A aprovação ocorreu apesar de diferenças de opinião dentro do executivo sobre a universalidade ou não da sua aplicação, com fontes do executivo a admitirem à Lusa não haver dados precisos nem sobre o número de famílias nem sobre como determinar o limite de 500 dólares num país onde grande parte da economia é informal e onde quase não há declarações de rendimentos.

A solução encontrada é um meio termo entre os membros do Governo que defendiam a universalidade da sua aplicação a todas as famílias do país e os que defendiam maior justiça social na definição das famílias a beneficiar.

Fidelis Magalhães, ministro coordenador interino dos Assuntos Económicos, disse à Lusa que a decisão final é “a que foi aprovada”, admitindo, porém, dificuldades no que se refere a dados desagregados sobre o rendimento.

Estimativas iniciais apontam a que possam ser abrangidas mais de 120 mil famílias com o custo total da medida, durante três meses, a oscilar entre os 30 e os 40 milhões de dólares (27,8 e os 37,1 milhões de euros).

Magalhães disse que o pagamento será financiado através do Fundo Covid-19, criado pelo Governo para responder à pandemia, sublinhando que hoje se reuniu com deputados das comissões C e D do parlamento para dar conta do pacote de medidas do Governo.

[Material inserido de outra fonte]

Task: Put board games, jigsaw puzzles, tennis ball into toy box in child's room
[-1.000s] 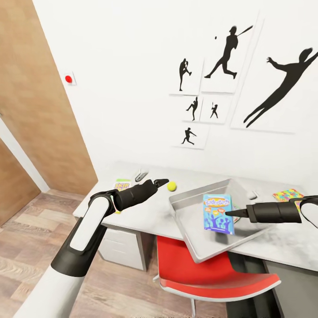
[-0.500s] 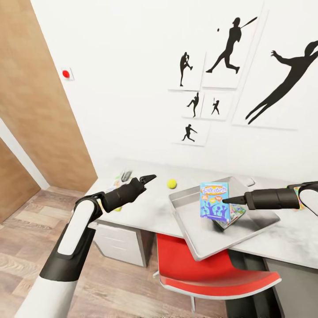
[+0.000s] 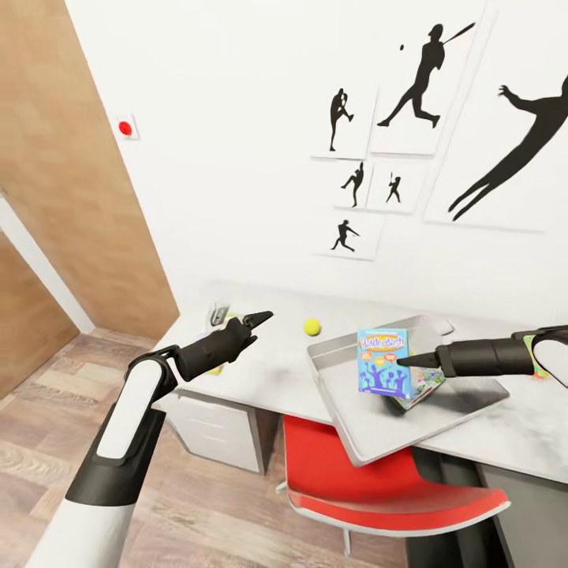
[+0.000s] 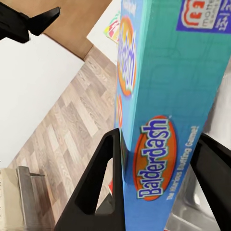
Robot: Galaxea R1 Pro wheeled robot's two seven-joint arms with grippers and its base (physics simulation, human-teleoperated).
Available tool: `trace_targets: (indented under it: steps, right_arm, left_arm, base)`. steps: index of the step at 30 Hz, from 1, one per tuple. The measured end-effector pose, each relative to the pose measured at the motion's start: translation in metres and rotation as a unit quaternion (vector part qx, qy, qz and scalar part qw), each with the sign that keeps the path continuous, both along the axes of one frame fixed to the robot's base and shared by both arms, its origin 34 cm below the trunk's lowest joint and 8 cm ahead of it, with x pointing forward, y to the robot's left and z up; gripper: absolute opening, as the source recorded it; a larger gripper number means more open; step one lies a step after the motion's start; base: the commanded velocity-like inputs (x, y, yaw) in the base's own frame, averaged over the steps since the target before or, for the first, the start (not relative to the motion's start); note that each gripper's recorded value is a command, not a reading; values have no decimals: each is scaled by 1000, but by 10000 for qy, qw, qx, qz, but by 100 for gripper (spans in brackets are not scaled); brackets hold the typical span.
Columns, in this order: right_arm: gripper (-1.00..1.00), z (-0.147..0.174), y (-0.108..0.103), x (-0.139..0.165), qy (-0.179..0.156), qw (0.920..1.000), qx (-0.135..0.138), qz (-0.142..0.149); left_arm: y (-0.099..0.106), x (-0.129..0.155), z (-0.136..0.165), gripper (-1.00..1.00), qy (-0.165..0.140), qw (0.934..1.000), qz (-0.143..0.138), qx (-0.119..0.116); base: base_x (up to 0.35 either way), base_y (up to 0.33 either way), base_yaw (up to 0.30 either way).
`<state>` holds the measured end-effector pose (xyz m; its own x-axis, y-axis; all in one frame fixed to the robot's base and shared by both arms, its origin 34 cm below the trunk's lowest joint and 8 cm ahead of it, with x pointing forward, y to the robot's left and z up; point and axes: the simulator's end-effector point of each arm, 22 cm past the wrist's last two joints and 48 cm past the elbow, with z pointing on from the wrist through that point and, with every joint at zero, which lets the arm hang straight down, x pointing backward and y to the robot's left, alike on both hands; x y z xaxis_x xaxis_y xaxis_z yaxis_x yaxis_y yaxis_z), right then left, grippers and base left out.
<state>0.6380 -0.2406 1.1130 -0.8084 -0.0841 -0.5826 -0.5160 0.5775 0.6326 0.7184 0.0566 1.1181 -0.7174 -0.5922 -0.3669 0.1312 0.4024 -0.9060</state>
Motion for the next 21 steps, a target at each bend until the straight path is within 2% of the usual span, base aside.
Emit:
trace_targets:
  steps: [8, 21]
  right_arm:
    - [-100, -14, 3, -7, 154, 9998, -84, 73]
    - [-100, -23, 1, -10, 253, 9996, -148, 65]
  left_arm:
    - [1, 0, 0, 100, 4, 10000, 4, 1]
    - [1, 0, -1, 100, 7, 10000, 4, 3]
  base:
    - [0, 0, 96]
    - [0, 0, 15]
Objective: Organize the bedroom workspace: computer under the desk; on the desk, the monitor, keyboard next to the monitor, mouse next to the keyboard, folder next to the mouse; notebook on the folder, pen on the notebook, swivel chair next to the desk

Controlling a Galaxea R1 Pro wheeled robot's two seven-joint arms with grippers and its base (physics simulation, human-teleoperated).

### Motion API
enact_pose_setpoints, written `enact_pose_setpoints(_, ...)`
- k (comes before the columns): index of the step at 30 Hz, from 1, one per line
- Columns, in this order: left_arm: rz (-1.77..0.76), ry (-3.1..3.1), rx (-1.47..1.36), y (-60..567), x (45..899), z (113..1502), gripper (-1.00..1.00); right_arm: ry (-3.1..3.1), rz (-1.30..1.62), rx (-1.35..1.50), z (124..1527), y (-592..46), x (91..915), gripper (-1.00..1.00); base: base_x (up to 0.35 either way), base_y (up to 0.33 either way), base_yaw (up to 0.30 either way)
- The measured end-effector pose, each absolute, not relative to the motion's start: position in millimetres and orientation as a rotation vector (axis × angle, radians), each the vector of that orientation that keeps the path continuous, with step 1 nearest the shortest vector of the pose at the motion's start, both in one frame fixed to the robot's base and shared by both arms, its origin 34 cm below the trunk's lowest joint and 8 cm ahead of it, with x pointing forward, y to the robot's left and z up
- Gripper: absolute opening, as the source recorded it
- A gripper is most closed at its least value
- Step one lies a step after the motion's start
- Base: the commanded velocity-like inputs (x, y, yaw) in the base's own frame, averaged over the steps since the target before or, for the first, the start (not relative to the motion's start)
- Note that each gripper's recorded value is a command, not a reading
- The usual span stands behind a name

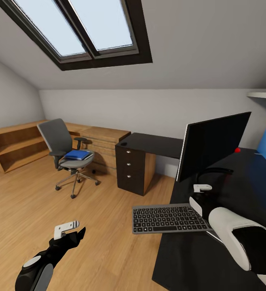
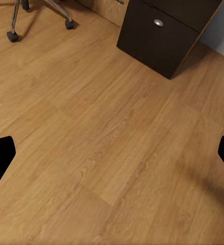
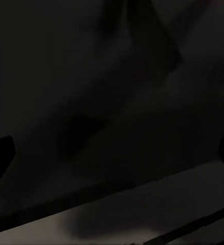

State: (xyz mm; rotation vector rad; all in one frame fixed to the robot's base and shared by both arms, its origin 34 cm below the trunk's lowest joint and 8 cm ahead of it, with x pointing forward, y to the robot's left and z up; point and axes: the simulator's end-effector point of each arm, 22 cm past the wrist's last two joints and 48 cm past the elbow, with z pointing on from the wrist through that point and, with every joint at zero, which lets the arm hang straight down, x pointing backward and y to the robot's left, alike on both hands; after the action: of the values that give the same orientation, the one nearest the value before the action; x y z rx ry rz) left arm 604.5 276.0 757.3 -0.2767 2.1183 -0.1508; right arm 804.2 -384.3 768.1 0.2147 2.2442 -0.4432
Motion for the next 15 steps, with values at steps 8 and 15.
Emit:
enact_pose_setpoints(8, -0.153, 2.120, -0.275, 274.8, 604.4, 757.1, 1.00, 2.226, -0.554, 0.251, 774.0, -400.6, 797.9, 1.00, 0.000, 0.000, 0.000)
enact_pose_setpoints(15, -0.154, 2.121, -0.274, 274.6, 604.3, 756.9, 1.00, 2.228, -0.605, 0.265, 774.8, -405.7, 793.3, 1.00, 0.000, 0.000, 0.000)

“Estive no parlamento hoje e recebi um apoio de unanimidade de todos os deputados da comissão C e D à apresentação integrada de todas as medidas do Governo”, disse.

“Neste momento o Governo tem o Fundo Covid-19 e a conta do Tesouro e, por isso, é uma questão de gestão da parte do Governo. Mas se for necessário aumentar os fundos, naturalmente o Governo vai recorrer a um reforço do Fundo Petrolífero, tanto para Fundo Covid-19 como para o cofre do Estado, o que não se faz sem passar pelo parlamento”, explicou.

Fidelis Magalhães disse que apesar de o sistema “não ser perfeito” é vital agir já com este apoio às famílias, afinando depois “a sua implementação”, para minimizar o impacto da crise.

“O Governo deve apoiar. Não há outra maneira quando a nação está a ser confrontada por uma crise desta dimensão. Se formos esperar até as coisas ficarem perfeitas, nunca se avança com perfeição. Temos é que reduzir e controlar as margens de erro”, afirmou.

“E é também uma boa oportunidade para a formalização da economia nacional e para aumentar o uso dos serviços formais da economia nacional, como bancos e instituições financeiras”, disse.

Sara Brites, ministra interina das Finanças, disse à Lusa que se mostrou contra a universalidade da medida, defendendo que o apoio deveria ser canalizado especialmente para as famílias em piores situações.

Admitindo que não há dados precisos sobre o número de famílias, Brites reconheceu que “é difícil” determinar os rendimentos das pessoas mas que o apoio tem que sair para as famílias.

“É importante dar esse apoio, especialmente as famílias mais vulneráveis. Quem não tem rendimentos fixos está a passar um mau bocado. Mas o apoio devia ser a um número mais reduzido de famílias. Não podem ser todas”, considerou.

O apoio começará a ser dado no mês seguinte á aprovação do diploma, o que implica que os primeiros valores deverão ser pagos já em maio.

Entre outras decisões, o Governo aprovou também hoje a compra de arroz ao Vietname, proposta por Fidelis Magalhães, “para reforçar o stock de arroz existente para fazer face a uma possível escassez durante a pandemia”.

Timor-Leste tem atualmente 23 casos confirmados da covid-19, dos quais um recuperado, pelo que é “indispensável a renovação da declaração do estado de emergência”, acrescentou.

A nível global, segundo um balanço da AFP, a pandemia de covid-19 já provocou mais de 181 mil mortos e infetou mais de 2,6 milhões de pessoas em 193 países e territórios. Mais de 593.500 doentes foram considerados curados.